Go through the entries below and print each one exactly, leaving out pictures.

── SOURCE DATA

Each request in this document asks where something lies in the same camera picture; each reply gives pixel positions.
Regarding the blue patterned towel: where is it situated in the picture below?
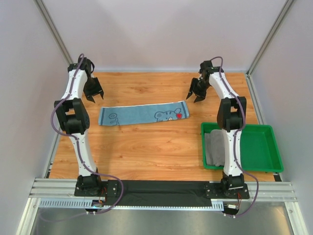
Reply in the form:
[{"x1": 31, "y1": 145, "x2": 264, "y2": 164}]
[{"x1": 98, "y1": 101, "x2": 190, "y2": 126}]

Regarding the grey terry towel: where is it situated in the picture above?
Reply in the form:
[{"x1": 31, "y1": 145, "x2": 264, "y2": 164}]
[{"x1": 204, "y1": 129, "x2": 225, "y2": 166}]

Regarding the green plastic tray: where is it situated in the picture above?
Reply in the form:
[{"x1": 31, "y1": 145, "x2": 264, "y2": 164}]
[{"x1": 200, "y1": 122, "x2": 285, "y2": 172}]

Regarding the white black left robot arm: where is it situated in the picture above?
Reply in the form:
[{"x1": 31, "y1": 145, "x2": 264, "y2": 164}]
[{"x1": 50, "y1": 54, "x2": 104, "y2": 197}]

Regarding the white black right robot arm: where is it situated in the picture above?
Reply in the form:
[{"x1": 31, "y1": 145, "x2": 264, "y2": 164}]
[{"x1": 186, "y1": 59, "x2": 246, "y2": 196}]

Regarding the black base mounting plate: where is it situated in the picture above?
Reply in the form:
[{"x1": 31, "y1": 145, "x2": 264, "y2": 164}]
[{"x1": 74, "y1": 180, "x2": 250, "y2": 208}]

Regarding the aluminium frame post left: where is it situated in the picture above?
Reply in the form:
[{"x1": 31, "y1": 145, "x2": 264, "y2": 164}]
[{"x1": 33, "y1": 0, "x2": 74, "y2": 68}]

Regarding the aluminium frame post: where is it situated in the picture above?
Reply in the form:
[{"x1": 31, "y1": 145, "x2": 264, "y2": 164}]
[
  {"x1": 33, "y1": 0, "x2": 74, "y2": 68},
  {"x1": 246, "y1": 0, "x2": 296, "y2": 77}
]

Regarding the aluminium front rail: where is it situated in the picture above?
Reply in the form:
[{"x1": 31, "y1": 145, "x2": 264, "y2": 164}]
[{"x1": 29, "y1": 179, "x2": 297, "y2": 211}]

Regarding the aluminium frame post right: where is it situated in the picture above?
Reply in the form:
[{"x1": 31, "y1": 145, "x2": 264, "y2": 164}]
[{"x1": 246, "y1": 0, "x2": 296, "y2": 77}]

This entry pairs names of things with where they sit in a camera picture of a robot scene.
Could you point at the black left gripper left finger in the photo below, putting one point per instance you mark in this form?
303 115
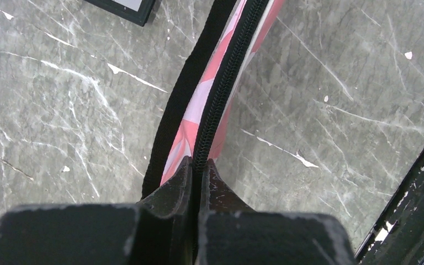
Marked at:
155 230

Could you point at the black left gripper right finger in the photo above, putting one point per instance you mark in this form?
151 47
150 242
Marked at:
231 232

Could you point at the pink racket bag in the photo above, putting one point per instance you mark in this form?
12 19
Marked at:
195 119

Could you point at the black white chessboard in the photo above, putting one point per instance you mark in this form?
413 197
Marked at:
136 12

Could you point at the black front rail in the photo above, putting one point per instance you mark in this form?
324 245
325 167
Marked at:
397 236

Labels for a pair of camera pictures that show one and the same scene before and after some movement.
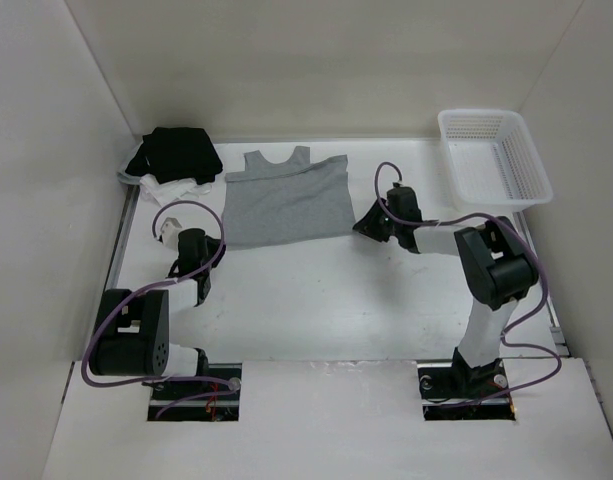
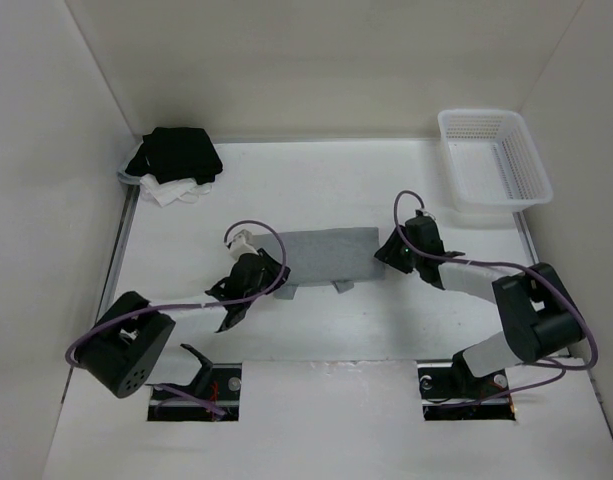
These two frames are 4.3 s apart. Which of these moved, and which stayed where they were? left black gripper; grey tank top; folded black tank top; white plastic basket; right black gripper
Moved: left black gripper; right black gripper; grey tank top
Stayed: white plastic basket; folded black tank top
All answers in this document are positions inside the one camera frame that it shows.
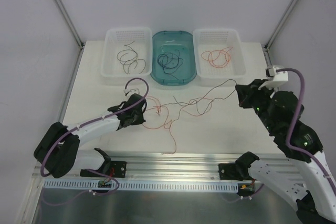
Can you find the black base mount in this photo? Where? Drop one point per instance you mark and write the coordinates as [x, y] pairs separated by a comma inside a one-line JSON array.
[[115, 169], [230, 171]]

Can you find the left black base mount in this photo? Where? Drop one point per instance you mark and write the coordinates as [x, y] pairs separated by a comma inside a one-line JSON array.
[[115, 169]]

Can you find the teal transparent plastic bin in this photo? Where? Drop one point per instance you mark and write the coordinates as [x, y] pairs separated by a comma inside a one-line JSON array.
[[173, 61]]

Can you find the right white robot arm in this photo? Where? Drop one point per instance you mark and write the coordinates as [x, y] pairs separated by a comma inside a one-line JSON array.
[[314, 201]]

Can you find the left aluminium frame post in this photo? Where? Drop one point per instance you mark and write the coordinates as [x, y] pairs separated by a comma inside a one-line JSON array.
[[62, 9]]

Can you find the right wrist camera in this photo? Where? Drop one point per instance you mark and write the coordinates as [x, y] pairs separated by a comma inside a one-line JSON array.
[[276, 76]]

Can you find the aluminium mounting rail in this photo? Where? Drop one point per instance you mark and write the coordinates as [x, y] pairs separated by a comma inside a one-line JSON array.
[[192, 167]]

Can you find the right aluminium frame post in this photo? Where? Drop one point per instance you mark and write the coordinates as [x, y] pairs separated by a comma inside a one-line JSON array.
[[288, 11]]

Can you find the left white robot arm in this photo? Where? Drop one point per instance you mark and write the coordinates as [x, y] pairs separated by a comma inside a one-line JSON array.
[[59, 150]]

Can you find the left white perforated basket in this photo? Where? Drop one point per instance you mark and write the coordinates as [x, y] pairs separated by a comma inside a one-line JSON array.
[[127, 53]]

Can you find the aluminium frame post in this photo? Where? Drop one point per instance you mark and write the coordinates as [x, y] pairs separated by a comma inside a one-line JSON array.
[[288, 11], [62, 9]]

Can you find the white perforated basket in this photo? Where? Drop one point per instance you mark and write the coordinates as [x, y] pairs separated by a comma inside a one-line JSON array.
[[127, 53], [219, 57]]

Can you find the right white perforated basket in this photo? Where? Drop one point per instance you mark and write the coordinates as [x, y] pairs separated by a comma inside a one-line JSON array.
[[219, 57]]

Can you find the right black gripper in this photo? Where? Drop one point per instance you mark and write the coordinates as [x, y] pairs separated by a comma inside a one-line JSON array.
[[247, 94]]

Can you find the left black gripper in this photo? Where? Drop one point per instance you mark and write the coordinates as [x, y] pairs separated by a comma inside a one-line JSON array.
[[137, 109]]

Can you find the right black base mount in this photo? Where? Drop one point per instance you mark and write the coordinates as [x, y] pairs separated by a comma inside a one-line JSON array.
[[230, 171]]

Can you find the white slotted cable duct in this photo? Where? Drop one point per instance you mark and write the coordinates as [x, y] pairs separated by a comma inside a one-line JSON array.
[[137, 185]]

────

▶ RESULT OF THIS TASK
Each request in this document asks where something lies in the same camera picture; each reply gives pixel positions.
Regarding the blue patterned towel: where is it situated in the picture below?
Reply in the form:
[{"x1": 31, "y1": 145, "x2": 264, "y2": 164}]
[{"x1": 98, "y1": 101, "x2": 190, "y2": 126}]

Regarding the grey terry towel: where is it situated in the picture above?
Reply in the form:
[{"x1": 31, "y1": 145, "x2": 264, "y2": 164}]
[{"x1": 204, "y1": 129, "x2": 225, "y2": 166}]

Regarding the green plastic tray: where is it situated in the picture above?
Reply in the form:
[{"x1": 31, "y1": 145, "x2": 264, "y2": 164}]
[{"x1": 200, "y1": 122, "x2": 285, "y2": 172}]

Regarding the white black left robot arm: where is it situated in the picture above?
Reply in the form:
[{"x1": 31, "y1": 145, "x2": 264, "y2": 164}]
[{"x1": 50, "y1": 54, "x2": 104, "y2": 197}]

Regarding the white black right robot arm: where is it situated in the picture above?
Reply in the form:
[{"x1": 31, "y1": 145, "x2": 264, "y2": 164}]
[{"x1": 186, "y1": 59, "x2": 246, "y2": 196}]

Regarding the black base mounting plate: where is it situated in the picture above?
Reply in the form:
[{"x1": 31, "y1": 145, "x2": 264, "y2": 164}]
[{"x1": 74, "y1": 180, "x2": 250, "y2": 208}]

Regarding the aluminium frame post left: where is it situated in the picture above?
Reply in the form:
[{"x1": 31, "y1": 145, "x2": 264, "y2": 164}]
[{"x1": 33, "y1": 0, "x2": 74, "y2": 68}]

Regarding the aluminium frame post: where is it situated in the picture above?
Reply in the form:
[{"x1": 31, "y1": 145, "x2": 264, "y2": 164}]
[
  {"x1": 33, "y1": 0, "x2": 74, "y2": 68},
  {"x1": 246, "y1": 0, "x2": 296, "y2": 77}
]

Regarding the aluminium front rail: where is it situated in the picture above?
Reply in the form:
[{"x1": 31, "y1": 145, "x2": 264, "y2": 164}]
[{"x1": 29, "y1": 179, "x2": 297, "y2": 211}]

Regarding the aluminium frame post right: where is it situated in the picture above?
Reply in the form:
[{"x1": 31, "y1": 145, "x2": 264, "y2": 164}]
[{"x1": 246, "y1": 0, "x2": 296, "y2": 77}]

This entry pairs names of things with where they sit in a camera picture of a robot scene.
Could you point at the black left gripper left finger in the photo below, putting one point per instance you mark in this form?
303 115
Marked at:
155 230

Could you point at the black left gripper right finger in the photo above, putting one point per instance you mark in this form?
151 47
150 242
Marked at:
231 232

Could you point at the pink racket bag in the photo above, putting one point per instance you mark in this form?
12 19
Marked at:
195 119

Could you point at the black white chessboard in the photo above, putting one point per instance you mark in this form?
413 197
Marked at:
136 12

Could you point at the black front rail in the photo above, putting one point per instance you mark in this form?
324 245
325 167
Marked at:
397 236

Labels for a pair of camera pictures that show one and the same scene before and after some movement.
These two frames are 4.3 s apart. Which of these moved, and which stayed where they were? left black gripper; grey tank top; folded black tank top; white plastic basket; right black gripper
Moved: left black gripper; right black gripper; grey tank top
Stayed: white plastic basket; folded black tank top
All answers in this document are positions inside the one camera frame that it shows.
Can you find the black base mount in this photo? Where? Drop one point per instance you mark and write the coordinates as [x, y] pairs separated by a comma inside a one-line JSON array.
[[115, 169], [230, 171]]

Can you find the left black base mount in this photo? Where? Drop one point per instance you mark and write the coordinates as [x, y] pairs separated by a comma inside a one-line JSON array.
[[115, 169]]

Can you find the teal transparent plastic bin in this photo? Where? Drop one point per instance you mark and write the coordinates as [x, y] pairs separated by a comma inside a one-line JSON array.
[[173, 61]]

Can you find the right white robot arm in this photo? Where? Drop one point per instance you mark and write the coordinates as [x, y] pairs separated by a comma inside a one-line JSON array.
[[314, 201]]

Can you find the left aluminium frame post in this photo? Where? Drop one point per instance you mark and write the coordinates as [x, y] pairs separated by a comma inside a one-line JSON array.
[[62, 9]]

Can you find the right wrist camera in this photo? Where? Drop one point per instance you mark and write the coordinates as [x, y] pairs separated by a comma inside a one-line JSON array.
[[276, 76]]

Can you find the aluminium mounting rail in this photo? Where? Drop one point per instance you mark and write the coordinates as [x, y] pairs separated by a comma inside a one-line JSON array.
[[192, 167]]

Can you find the right aluminium frame post in this photo? Where? Drop one point per instance you mark and write the coordinates as [x, y] pairs separated by a comma inside a one-line JSON array.
[[288, 11]]

Can you find the left white robot arm in this photo? Where? Drop one point per instance you mark and write the coordinates as [x, y] pairs separated by a comma inside a one-line JSON array.
[[59, 150]]

Can you find the left white perforated basket in this photo? Where? Drop one point per instance you mark and write the coordinates as [x, y] pairs separated by a comma inside a one-line JSON array.
[[127, 53]]

Can you find the aluminium frame post in this photo? Where? Drop one point per instance you mark and write the coordinates as [x, y] pairs separated by a comma inside a one-line JSON array.
[[288, 11], [62, 9]]

Can you find the white perforated basket in this photo? Where? Drop one point per instance you mark and write the coordinates as [x, y] pairs separated by a comma inside a one-line JSON array.
[[127, 53], [219, 57]]

Can you find the right white perforated basket in this photo? Where? Drop one point per instance you mark and write the coordinates as [x, y] pairs separated by a comma inside a one-line JSON array.
[[219, 57]]

Can you find the right black gripper in this photo? Where? Drop one point per instance you mark and write the coordinates as [x, y] pairs separated by a comma inside a one-line JSON array.
[[247, 94]]

Can you find the left black gripper in this photo? Where? Drop one point per instance you mark and write the coordinates as [x, y] pairs separated by a comma inside a one-line JSON array.
[[137, 109]]

Can you find the right black base mount in this photo? Where? Drop one point per instance you mark and write the coordinates as [x, y] pairs separated by a comma inside a one-line JSON array.
[[230, 171]]

Can you find the white slotted cable duct in this photo? Where? Drop one point per instance you mark and write the coordinates as [x, y] pairs separated by a comma inside a one-line JSON array.
[[137, 185]]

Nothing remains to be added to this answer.